You Don’t Have to Say You Love Me


You Don’t Have to Say You Love Me
by Sherman Alexie
Published by Little, Brown & Co, 2017

Rating: 4.5/5.0

Genre: Memoir

 

I always experience Sherman Alexie books twice.  Once in written form, where I can absorb every nuance and passage.  And once in audible form, where I can close my eyes and be lulled by his poetic, singsongy voice.  WARNING: Don’t listen to his books while driving, because I guarantee you, you’ll become so mesmerized by his voice that you’ll breeze right by your exit and end up miles from your intended destination.

When I heard that he was writing a memoir focused on his complicated relationship with his Mother, I nearly wept with delight.  His previous truth-based fictional stories have alluded to a troubled past.  You Don’t Have to Say You Love Me didn’t disappoint.  It is raw and piercing.  It is loving and compassionate.  It is sometimes crass.  It is sometimes humorous.  It is always brutally honest.  Alternating between poetry and prose, it is strikingly elegant, ever word expertly chosen by Alexie.  Oftentimes words are repeated, over and over again, as if carrying a drum beat alongside it.  This is deliberate and powerful.

“Great pain is repetitive.
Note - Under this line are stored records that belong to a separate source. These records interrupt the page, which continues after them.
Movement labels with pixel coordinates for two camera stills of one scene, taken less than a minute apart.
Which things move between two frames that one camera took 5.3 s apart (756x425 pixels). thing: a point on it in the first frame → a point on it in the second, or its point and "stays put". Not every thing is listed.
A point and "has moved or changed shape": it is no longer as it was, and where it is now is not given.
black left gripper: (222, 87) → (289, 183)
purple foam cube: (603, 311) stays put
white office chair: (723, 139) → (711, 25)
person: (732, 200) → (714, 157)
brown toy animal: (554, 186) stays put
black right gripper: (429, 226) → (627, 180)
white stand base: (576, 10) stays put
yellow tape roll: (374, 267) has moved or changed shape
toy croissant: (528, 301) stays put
Grief is repetitive. And, maybe, this repetition can become a chant inside a healing ceremony.”

Inspired by Lillian’s death in 2015, the book reveals a conflicted woman — fiercely strong and protective.  Stoic to the point of condoning racism and abuse toward her children.  Yet she painstakingly quilts in the dark to earn money to pay the electricity bill.  While Lillian quit drinking to better care for her children, she simultaneously neglects them emotionally and abuses them both verbally and physically.  Alexie recounts stories from his childhood, growing up in poverty on a Spokane Indian Reservation, that will bring tears to your eyes.  And yet he does so in a way that will also make you laugh out loud.
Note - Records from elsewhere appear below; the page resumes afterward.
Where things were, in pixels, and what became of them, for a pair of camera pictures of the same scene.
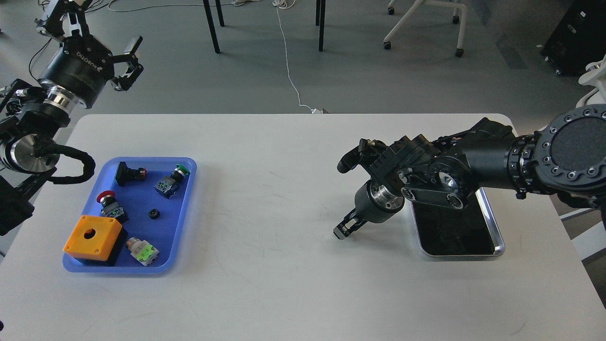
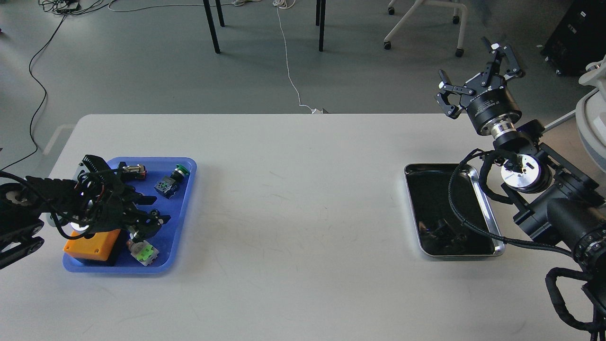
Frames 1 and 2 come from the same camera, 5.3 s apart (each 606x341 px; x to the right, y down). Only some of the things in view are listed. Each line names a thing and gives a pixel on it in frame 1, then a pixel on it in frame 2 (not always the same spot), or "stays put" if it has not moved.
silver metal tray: [472, 231] stays put
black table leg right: [320, 9] stays put
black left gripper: [78, 72] → [110, 205]
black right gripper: [374, 202] → [493, 108]
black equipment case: [579, 38] stays put
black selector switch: [124, 174] stays put
It is clear that Alexie is still haunted by his mother, and struggles with his grief.  “I don’t believe in ghosts”, he writes, “but I see them all the time.”  He takes us on a spiritual and emotional journey to authenticate his conflicted feelings for his mother.  He patches their history together, like the quilts she lovingly made, the stories that created their troubled relationship — born of bitterness for her violence and an empathy for her own troubled past.  And in doing so, Alexie acknowledges the cyclical nature of life and recognizes that Lillian’s pain is his pain.

“In the indigenous world, we assign sacred value to circles. But sometimes a circle just means you keep returning to the same sh*% again and again. This book is a series of circles, sacred and profane.” 

And in writing this memoir he finally gives Lillian a voice to respond to the grievances he lays upon her.  For as he himself points out, “And the tombstone will never answer. Because the dead have only the voices we give to them.”

I think Lillian would be proud of the voice you have given her, Alexie — bold, genuine, humorous and vulnerable.